Give back every entry below, unchanged.

### Information provided
▬▬▬

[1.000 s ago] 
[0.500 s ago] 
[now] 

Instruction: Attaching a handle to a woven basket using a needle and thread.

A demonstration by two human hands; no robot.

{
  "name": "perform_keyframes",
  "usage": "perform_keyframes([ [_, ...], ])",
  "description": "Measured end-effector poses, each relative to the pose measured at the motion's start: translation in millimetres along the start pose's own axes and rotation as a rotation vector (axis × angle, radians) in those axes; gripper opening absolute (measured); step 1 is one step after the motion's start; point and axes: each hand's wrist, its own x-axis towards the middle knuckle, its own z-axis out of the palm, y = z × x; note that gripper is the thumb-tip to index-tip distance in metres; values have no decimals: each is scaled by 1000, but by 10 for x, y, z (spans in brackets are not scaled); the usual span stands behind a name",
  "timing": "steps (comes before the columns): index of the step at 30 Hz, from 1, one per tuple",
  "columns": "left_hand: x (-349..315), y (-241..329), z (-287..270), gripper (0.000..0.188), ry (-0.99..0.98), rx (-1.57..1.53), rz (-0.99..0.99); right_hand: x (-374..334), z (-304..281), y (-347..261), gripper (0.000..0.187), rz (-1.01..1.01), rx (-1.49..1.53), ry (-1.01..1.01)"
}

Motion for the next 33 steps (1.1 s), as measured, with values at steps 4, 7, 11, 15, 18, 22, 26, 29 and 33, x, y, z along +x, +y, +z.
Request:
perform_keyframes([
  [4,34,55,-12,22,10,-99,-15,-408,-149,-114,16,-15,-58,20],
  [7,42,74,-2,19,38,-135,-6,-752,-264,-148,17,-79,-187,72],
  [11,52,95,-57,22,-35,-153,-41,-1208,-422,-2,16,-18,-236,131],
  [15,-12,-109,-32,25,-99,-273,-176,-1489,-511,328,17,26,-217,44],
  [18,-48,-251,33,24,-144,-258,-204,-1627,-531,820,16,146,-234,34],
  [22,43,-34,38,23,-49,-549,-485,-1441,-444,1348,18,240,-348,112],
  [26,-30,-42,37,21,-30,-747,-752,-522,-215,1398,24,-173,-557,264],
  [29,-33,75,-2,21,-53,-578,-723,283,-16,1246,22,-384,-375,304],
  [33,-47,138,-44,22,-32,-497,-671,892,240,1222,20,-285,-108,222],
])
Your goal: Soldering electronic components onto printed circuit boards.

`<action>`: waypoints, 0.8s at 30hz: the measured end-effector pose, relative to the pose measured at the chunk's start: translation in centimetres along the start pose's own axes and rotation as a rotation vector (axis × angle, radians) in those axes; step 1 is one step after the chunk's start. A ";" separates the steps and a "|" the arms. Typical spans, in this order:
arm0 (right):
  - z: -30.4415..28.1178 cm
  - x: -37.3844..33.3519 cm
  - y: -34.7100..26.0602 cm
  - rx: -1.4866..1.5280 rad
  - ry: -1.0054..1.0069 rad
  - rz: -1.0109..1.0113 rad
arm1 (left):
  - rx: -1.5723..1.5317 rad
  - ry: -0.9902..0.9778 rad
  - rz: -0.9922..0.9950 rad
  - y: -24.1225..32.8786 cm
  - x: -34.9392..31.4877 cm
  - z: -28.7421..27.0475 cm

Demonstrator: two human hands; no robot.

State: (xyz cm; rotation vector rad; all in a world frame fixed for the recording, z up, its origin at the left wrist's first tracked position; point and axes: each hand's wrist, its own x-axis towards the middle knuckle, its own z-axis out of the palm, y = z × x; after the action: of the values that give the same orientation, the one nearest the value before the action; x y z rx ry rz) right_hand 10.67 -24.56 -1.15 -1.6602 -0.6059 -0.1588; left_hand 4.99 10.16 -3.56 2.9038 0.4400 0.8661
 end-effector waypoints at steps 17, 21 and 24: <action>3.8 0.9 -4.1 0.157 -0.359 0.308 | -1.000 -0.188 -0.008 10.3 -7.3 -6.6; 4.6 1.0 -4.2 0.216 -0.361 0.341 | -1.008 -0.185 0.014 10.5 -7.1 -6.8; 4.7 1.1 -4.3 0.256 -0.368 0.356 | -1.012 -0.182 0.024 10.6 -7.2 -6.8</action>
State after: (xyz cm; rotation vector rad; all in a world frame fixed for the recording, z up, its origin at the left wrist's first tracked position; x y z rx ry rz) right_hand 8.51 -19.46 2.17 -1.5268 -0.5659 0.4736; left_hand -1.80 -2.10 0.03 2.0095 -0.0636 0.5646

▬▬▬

### The completed task
[1.000 s ago] 
[0.500 s ago] 
[now] 

Instruction: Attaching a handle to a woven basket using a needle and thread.

A demonstration by two human hands; no robot.

{
  "name": "perform_keyframes",
  "usage": "perform_keyframes([ [_, ...], ])",
  "description": "Measured end-effector poses, each relative to the pose measured at the motion's start: translation in millimetres along the start pose's own axes and rotation as a rotation vector (axis × angle, radians) in those axes; gripper opening absolute (measured); step 1 is one step after the motion's start; point and axes: each hand's wrist, its own x-axis towards the middle knuckle, its own z-axis out of the palm, y = z × x; note that gripper is the thumb-tip to index-tip distance in metres; values have no decimals: each is scaled by 1000, but by 10 for x, y, z (spans in brackets are not scaled); the usual span stands behind a name",
  "timing": "steps (comes before the columns): index of the step at 30 Hz, from 1, one per tuple",
  "columns": "left_hand: x (-349..315), y (-241..329), z (-287..270), gripper (0.000..0.188), ry (-0.99..0.98), rx (-1.57..1.53), rz (-0.99..0.99); right_hand: x (-374..334), z (-304..281), y (-347..261), gripper (0.000..0.187), rz (-1.01..1.01), rx (-1.49..1.53), ry (-1.01..1.01)"
}

Motion for the next 33 steps (1.1 s), as measured, with values at steps 4, 7, 11, 15, 18, 22, 26, 29 and 33, x, y, z along +x, +y, +z.
Request:
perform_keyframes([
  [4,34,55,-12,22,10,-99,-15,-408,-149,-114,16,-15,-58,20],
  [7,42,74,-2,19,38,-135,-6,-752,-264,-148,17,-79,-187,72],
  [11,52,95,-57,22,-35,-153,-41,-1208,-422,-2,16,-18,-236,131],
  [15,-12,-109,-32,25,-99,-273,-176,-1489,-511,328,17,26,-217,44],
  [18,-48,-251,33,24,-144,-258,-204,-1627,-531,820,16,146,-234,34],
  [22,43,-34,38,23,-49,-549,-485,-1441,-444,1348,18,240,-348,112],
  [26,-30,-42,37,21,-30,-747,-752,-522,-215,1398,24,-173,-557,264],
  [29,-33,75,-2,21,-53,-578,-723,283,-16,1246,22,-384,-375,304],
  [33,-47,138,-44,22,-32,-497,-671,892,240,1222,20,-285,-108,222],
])
Your goal: Soldering electronic components onto printed circuit boards.

`<action>`: waypoints, 0.8s at 30hz: the measured end-effector pose, relative to the pose measured at the chunk's start: translation in centimetres along the start pose's own axes and rotation as a rotation vector (axis × angle, radians) in those axes; step 1 is one step after the chunk's start. A ";" separates the steps and a "|" the arms. Typical spans, in this order:
arm0 (right):
  - z: -30.4415..28.1178 cm
  - x: -37.3844..33.3519 cm
  - y: -34.7100..26.0602 cm
  - rx: -1.4866..1.5280 rad
  - ry: -1.0054..1.0069 rad
  - rz: -1.0109..1.0113 rad
arm1 (left):
  - rx: -1.5723..1.5317 rad
  - ry: -0.9902..0.9778 rad
  - rz: -0.9922..0.9950 rad
  - y: -24.1225..32.8786 cm
  - x: -34.9392..31.4877 cm
  - z: -28.7421..27.0475 cm

Demonstrator: two human hands; no robot.

State: (xyz cm; rotation vector rad; all in a world frame fixed for the recording, z up, its origin at the left wrist's first tracked position; point and axes: each hand's wrist, its own x-axis towards the middle knuckle, its own z-axis out of the palm, y = z × x; after the action: of the values that give the same orientation, the one nearest the value before the action; x y z rx ry rz) right_hand 10.67 -24.56 -1.15 -1.6602 -0.6059 -0.1588; left_hand 4.99 10.16 -3.56 2.9038 0.4400 0.8661
 end-effector waypoints at steps 17, 21 and 24: <action>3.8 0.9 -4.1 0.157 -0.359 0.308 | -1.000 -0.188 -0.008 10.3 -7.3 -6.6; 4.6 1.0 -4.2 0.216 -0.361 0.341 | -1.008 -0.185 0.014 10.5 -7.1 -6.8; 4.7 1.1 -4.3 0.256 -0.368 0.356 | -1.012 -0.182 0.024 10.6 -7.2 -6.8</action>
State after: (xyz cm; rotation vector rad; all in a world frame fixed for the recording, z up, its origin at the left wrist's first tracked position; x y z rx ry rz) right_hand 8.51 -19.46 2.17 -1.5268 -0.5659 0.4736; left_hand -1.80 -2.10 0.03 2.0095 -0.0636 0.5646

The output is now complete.